8.– Esto se puede deducir de los consejos de Quintiliano para componer los discursos. Antes, Horacio (65-8 a. de C.) contaba en sus Sátiras cómo no gustaba de leer en voz alta ( recitare ) él mismo sus libellos , a no ser que fuera a un grupo reducido de amigos y, aun en este caso, bajo continuos ruegos ( Sátiras I, iv, vv. 71 y ss.; ed. Fairclough 1929: 54).
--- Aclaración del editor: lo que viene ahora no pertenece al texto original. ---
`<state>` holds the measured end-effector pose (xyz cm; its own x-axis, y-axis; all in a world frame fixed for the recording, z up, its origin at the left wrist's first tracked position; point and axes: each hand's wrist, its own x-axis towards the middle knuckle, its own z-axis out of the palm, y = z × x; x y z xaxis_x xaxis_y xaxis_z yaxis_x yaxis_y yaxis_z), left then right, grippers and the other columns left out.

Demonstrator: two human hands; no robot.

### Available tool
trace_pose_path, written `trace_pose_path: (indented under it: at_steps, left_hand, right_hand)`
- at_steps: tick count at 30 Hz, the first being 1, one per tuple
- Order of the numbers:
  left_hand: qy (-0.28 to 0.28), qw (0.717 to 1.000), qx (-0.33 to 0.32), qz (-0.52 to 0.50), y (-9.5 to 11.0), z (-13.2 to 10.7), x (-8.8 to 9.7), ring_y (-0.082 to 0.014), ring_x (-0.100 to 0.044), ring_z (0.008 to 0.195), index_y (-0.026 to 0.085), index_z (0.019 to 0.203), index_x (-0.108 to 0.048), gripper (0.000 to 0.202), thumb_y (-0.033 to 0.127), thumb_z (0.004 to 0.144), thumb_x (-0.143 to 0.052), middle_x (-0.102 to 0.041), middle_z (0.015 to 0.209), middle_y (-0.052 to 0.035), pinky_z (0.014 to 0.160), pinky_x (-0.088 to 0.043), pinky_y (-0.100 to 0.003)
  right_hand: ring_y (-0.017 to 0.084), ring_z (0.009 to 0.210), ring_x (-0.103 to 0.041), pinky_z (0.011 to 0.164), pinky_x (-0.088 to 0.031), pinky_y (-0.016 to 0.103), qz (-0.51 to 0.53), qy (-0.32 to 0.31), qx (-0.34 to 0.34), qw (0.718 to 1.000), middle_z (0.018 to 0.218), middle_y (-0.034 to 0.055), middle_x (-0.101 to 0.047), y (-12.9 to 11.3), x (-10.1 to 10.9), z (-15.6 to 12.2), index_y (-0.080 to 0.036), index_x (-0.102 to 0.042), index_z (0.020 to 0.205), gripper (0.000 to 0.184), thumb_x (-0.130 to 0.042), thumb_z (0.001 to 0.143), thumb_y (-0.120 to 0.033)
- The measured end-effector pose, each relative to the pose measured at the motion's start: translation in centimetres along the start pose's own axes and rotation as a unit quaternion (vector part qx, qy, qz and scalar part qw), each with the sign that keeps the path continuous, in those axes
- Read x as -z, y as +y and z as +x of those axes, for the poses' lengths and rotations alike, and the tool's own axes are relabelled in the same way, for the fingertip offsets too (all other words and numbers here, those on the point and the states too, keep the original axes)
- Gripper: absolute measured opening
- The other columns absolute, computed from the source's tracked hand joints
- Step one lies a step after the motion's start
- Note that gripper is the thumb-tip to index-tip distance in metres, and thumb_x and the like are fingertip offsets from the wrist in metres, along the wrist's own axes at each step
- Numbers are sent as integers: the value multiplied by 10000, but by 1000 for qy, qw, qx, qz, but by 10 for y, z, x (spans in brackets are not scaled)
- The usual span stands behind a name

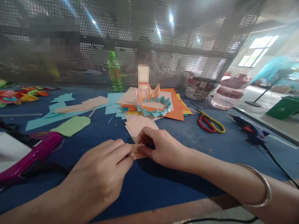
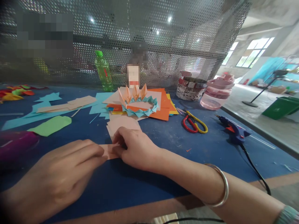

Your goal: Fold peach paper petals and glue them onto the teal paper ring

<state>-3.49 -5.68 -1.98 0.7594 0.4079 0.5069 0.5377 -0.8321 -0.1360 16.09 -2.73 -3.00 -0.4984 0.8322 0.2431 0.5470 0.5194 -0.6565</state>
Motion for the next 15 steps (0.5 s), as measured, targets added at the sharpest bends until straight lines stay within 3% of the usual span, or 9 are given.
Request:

Plinio el Joven (h. 62-h. 115 d. de C.) señala que la razón por la que él prefiere leer en voz alta ( ratio recitandi ) sus discursos ( orationes ) en público es para poder corregirlos con posterioridad a partir de las sugerencias de los oyentes, y da a entender que obras históricas ( historiam ), tragedias ( tragoediam ) y poesía lírica ( lyrica ) también se leían en voz alta por costumbre, aunque en propiedad la lírica pedía «non lectorem, sed chorum et lyram»; la tragedia «non auditorium, sed scaenam et actores»; y la historia debía reflejar la verdad y ser recibida de forma privada, no ser objeto de ostentación y de exposición pública ( Epístolas VII, xvII; ed. Melmoth 1915, II: 38-40). Es de notar en el texto de Plinio el uso del término lector para designar al emisor vocal de la poesía lírica, es decir, al lector en voz alta, de modo parecido a como ocurría con el uso de legere en Quintiliano.